El corazón de Amelia dio un vuelco de alegría.
—No te pido que olvides tu pasado, mi amor. Sólo te pido que no permitas que arruine tu presente. —Deslizó los brazos alrededor del cuello de su esposo—. O nuestro futuro.
—No lo permitiré —prometió él, luego la besó con todo el amor que ella podía desear.
La tos nerviosa del cochero de su padre le recordó que no estaban solos, y ella se apartó ruborizada.
—Será mejor que vayamos a algún lugar más privado.
—¿Cómo por ejemplo el consulado de Marruecos? —le preguntó él.
Amelia lo miró perpleja.
—Entre la correspondencia que tenía acumulada cuando regresamos de Escocia había una carta en la que mi gobierno me ofrecía la posición de cónsul americano.
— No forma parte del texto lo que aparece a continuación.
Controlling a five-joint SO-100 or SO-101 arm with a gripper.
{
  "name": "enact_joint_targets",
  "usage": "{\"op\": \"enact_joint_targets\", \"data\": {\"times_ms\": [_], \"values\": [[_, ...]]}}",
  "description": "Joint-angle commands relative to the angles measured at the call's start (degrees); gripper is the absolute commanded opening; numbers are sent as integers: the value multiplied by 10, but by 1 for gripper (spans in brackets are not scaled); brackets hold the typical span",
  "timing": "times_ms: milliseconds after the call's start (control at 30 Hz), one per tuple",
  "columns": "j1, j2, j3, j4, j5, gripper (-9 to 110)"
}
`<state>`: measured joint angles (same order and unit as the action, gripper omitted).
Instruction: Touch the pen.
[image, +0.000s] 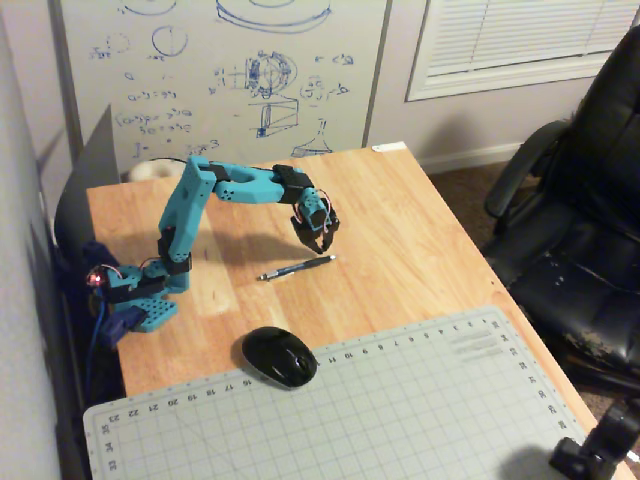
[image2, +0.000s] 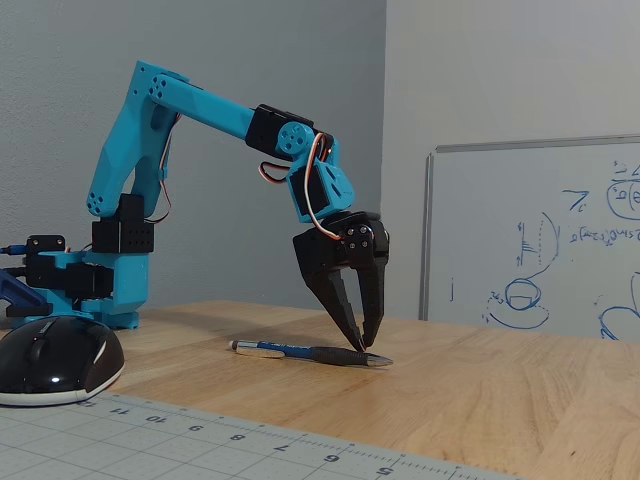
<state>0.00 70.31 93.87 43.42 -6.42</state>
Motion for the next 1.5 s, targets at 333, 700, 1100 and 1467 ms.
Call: {"op": "enact_joint_targets", "data": {"times_ms": [333,700,1100,1467], "values": [[-11,1152,847,201,5,1],[-12,1154,847,201,5,1],[-5,1040,727,135,3,1],[74,434,342,1,-4,1]]}}
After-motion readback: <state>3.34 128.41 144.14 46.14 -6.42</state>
La leí la misma mañana que partí hacia Francia con tu padre.
—Quieres decir... ¿La mañana que te marchaste sin despedirte de mí? —le recriminó ella con cara airada.
Lucas esgrimió una mueca burlona.
—Tenía miedo de despertarte, miedo de que al verte en toda tu gloriosa desnudez cambiara mi decisión de partir. —La mueca burlona desapareció—. Debería de haberme dado cuenta de que mi firme propósito se resquebrajó en el momento en que te sorprendí merodeando fuera de mi habitación, cuando intentaste seducirme batiendo tus pestañas y llamándome «soldado imponentemente robusto».
Amelia deslizó las manos sobre sus hombros.
—Es que eres un soldado imponentemente robusto. Mi soldado imponentemente robusto.
—Pues pronto seré tu cónsul imponentemente robusto. —Un brillo malicioso apareció en sus ojos—. Si a la fastidiosa esposa que me ha tocado, la que se enoja cuando tomo decisiones sin consultarla, le parece bien. Por eso todavía no he contestado a la carta.
Con porte solemne, él escrutó la cara de su esposa.
—Sé que te encantan las aventuras, querida. Pero después de todo lo que hemos pasado desde que nos hemos conocido, la vida en un país exótico puede haber perdido todo su encanto para ti. Las condiciones pueden ser bastante parcas, y puesto que tu dote ayudará a resarcir el dinero que Frier robó, tu aportación económica será más bien modesta. No podremos permitirnos...
—Lucas... —empezó ella con un tono amenazador.
—Iba a decir que el único juego de té con cocodrilos que compraremos será el que encuentres en algún bazar barato en Tánger.
¡Tánger! La palabra sola conjuró imágenes deliciosas de mosaicos y huríes y expediciones peligrosas por el desierto.
—¿Podré montar en un camello?
Lucas sonrió.
—Si quieres... Rayos y centellas, cariño. Si aceptas vivir conmigo en Marruecos, te aseguro que no descansaré hasta que pruebes carne de camello.
—Gracias, pero creo que tendré suficiente con montar sobre uno de esos bichos. De acuerdo, te doy mi consentimiento para que aceptes el puesto. Pero sólo con una condición.
—¿Ah, sí? ¿Cuál? —preguntó él al tiempo que enarcaba una ceja.
—Que no esperes que me comporte como una esposa obediente.
Con una carcajada, Lucas la tomó por el brazo y la condujo hacia el carruaje.
—No creo que pudiera vivir contigo si lo fueras. La última vez casi acabas conmigo.
—¿De veras? —Amelia dejó volar la imaginación para figurarse su próximo encuentro sensual—. En ese caso...
—Oh, no. De ningún modo —refunfuñó él mientras la ayudaba a subir a la carroza—. Te aseguro que tenías razón en eso también, bonita. No quiero una esposa obediente.
Acto seguido Lucas se sentó a su lado, dentro del carruaje, y la rodeó con sus brazos.
—Lo único que quiero es una mujer que me quiera.
—¡Uf! ¡Gracias a Dios! Porque eso, mi querido esposo, ya lo tienes.